Gödel numbering

A Gödel numbering is a mechanism that assigns a unique natural number to every symbol, formula, and proof of a formal system. This arithmetization allows a system like MIU-system (or TNT itself) to be talked about within the language of arithmetic, and ultimately within TNT.

The core idea, due to Kurt Gödel, is that if a formal system is recursive (its rules can be executed algorithmically), then all syntactic properties — "this string is a well-formed formula", "this sequence of formulas is a proof" — correspond to arithmetic properties of the associated numbers. This makes the system "visible" from the inside of a sufficiently powerful arithmetic theory.

1. Encoding: symbols as numbers

Fix a bijection between the symbols of a formal system and a set of digits. For the MIU-system one may choose:

Symbol Code
M 3
I 1
U 0

A string like MU becomes the number 30, and MIIU becomes 3110. This is the Gödel number of the string.

2. Arithmetization: rules as operations

A typographical rule — a rule that shuffles symbols on paper — has a precise arithmetic counterpart acting on Gödel numbers. For example, in the MIU-system:

Typographical rule Arithmetic counterpart
I: xI → xIU (if a string ends in I, append U) If a number ends in digit 1, multiply by 10 (appending 0)
II: Mx → Mxx (double everything after M) If a number starts with 3, append the rest after itself
III: III → U (replace III with U) Replace substring 111 with 0
IV: UU → ε (delete UU) Delete substring 00

Thus a derivation in MIU — a sequence of rule applications starting from axiom MI (31) — becomes a chain of arithmetic operations on natural numbers.
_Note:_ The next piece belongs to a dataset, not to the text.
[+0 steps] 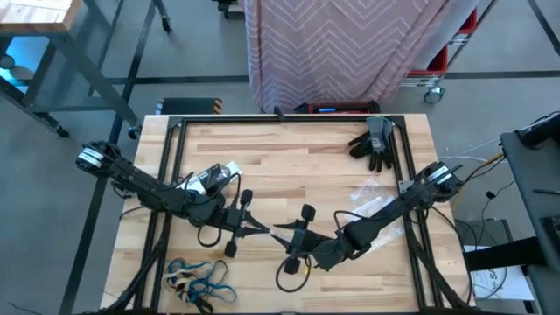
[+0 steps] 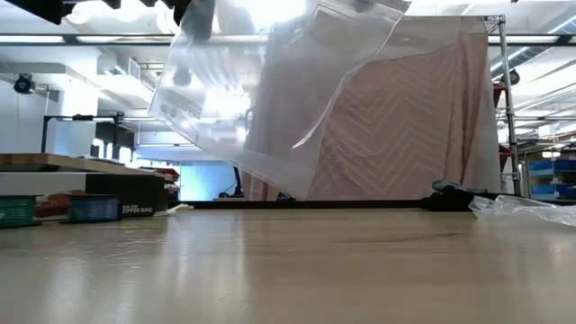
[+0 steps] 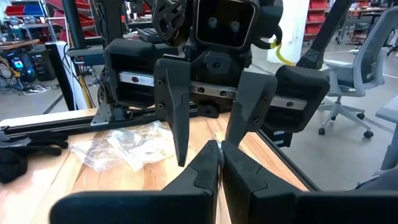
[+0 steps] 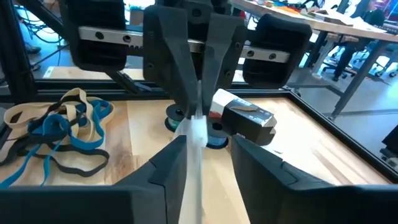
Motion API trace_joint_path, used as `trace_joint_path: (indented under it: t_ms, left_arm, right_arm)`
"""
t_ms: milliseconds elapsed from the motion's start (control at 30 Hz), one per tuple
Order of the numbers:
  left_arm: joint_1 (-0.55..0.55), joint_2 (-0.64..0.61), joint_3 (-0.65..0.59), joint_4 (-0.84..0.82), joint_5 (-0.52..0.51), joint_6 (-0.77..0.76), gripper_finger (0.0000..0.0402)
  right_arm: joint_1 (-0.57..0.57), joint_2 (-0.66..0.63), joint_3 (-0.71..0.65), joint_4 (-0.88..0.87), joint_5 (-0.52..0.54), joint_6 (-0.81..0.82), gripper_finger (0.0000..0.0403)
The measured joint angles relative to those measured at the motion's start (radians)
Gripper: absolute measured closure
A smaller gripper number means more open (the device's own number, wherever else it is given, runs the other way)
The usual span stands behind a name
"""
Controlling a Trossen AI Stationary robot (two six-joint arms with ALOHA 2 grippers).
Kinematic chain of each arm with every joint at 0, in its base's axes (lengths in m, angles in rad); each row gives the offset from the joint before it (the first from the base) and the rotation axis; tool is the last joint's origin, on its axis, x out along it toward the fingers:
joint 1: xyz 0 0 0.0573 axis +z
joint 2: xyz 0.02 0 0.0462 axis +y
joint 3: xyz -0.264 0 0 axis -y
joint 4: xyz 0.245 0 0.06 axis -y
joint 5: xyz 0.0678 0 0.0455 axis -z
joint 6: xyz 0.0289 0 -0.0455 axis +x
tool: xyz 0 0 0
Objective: Sort rubber bands
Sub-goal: Open the transparent zip bag
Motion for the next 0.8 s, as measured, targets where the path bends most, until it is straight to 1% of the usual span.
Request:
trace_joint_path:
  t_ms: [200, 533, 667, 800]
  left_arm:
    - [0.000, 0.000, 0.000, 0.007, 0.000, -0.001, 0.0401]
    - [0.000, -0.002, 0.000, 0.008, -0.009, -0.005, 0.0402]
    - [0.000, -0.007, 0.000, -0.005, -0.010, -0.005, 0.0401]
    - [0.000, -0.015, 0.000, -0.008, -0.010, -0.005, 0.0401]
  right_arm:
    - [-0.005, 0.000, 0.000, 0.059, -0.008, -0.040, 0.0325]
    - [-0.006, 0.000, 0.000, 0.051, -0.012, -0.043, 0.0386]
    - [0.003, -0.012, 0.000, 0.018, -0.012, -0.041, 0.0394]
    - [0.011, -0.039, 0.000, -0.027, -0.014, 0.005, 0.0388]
The statement "s is a theorem of MIU" translates to "the Gödel number of s can be reached from 31 by applying those arithmetic operations finitely many times".

3. From MIU to TNT: MUMON

Since TNT (Typographical Number Theory) is a formal system whose subject matter is natural numbers and their properties, it can express any arithmetic property that is primitive recursive (roughly, computable with predictable termination, just as "23 is not a perfect square"). The property "the number 30 is derivable from 31 via the MIU operations" is primitive recursive, so there exists a formula of TNT — call it MUMON — that asserts exactly that.

The three-level translation works as follows:

  1. MIU-level statement: MU is a theorem of MIU.
  2. Arithmetic level: The number 30 is an MIU-number (reachable from 31 by the arithmetic rules).
  3. TNT level: MUMON — a very long formula built from S, 0, +, ·, =, , etc. — is a theorem of TNT.

Importantly, MUMON contains no letters M or U. It is a purely arithmetic formula whose interpretation under the standard model is "30 is an MIU-number".

Now consider the negation: ~MUMON. This formula of TNT says "30 is not reachable from 31 via the MIU rules" — and indeed it is true (the MU-puzzle has no solution). But notice: from TNT's perspective, ~MUMON is just another arithmetic statement, of exactly the same kind as "23 is not a perfect square" (¬∃a: a·a = SSSSSSSSSSSSSSSSSSSSSSS0, roughly). There is nothing "meta" about it. The fact that it was inspired by a question about a symbol-pushing game is invisible to TNT; internally it is indistinguishable from any other mundane arithmetic falsehood or truth.

4. Self-reference: TNT talks about TNT

Once we assign Gödel numbers to the symbols of TNT itself (a much larger table than the one for MIU), the same mechanism applies. TNT can express properties about TNT-formulas, TNT-proofs, and TNT-theorems.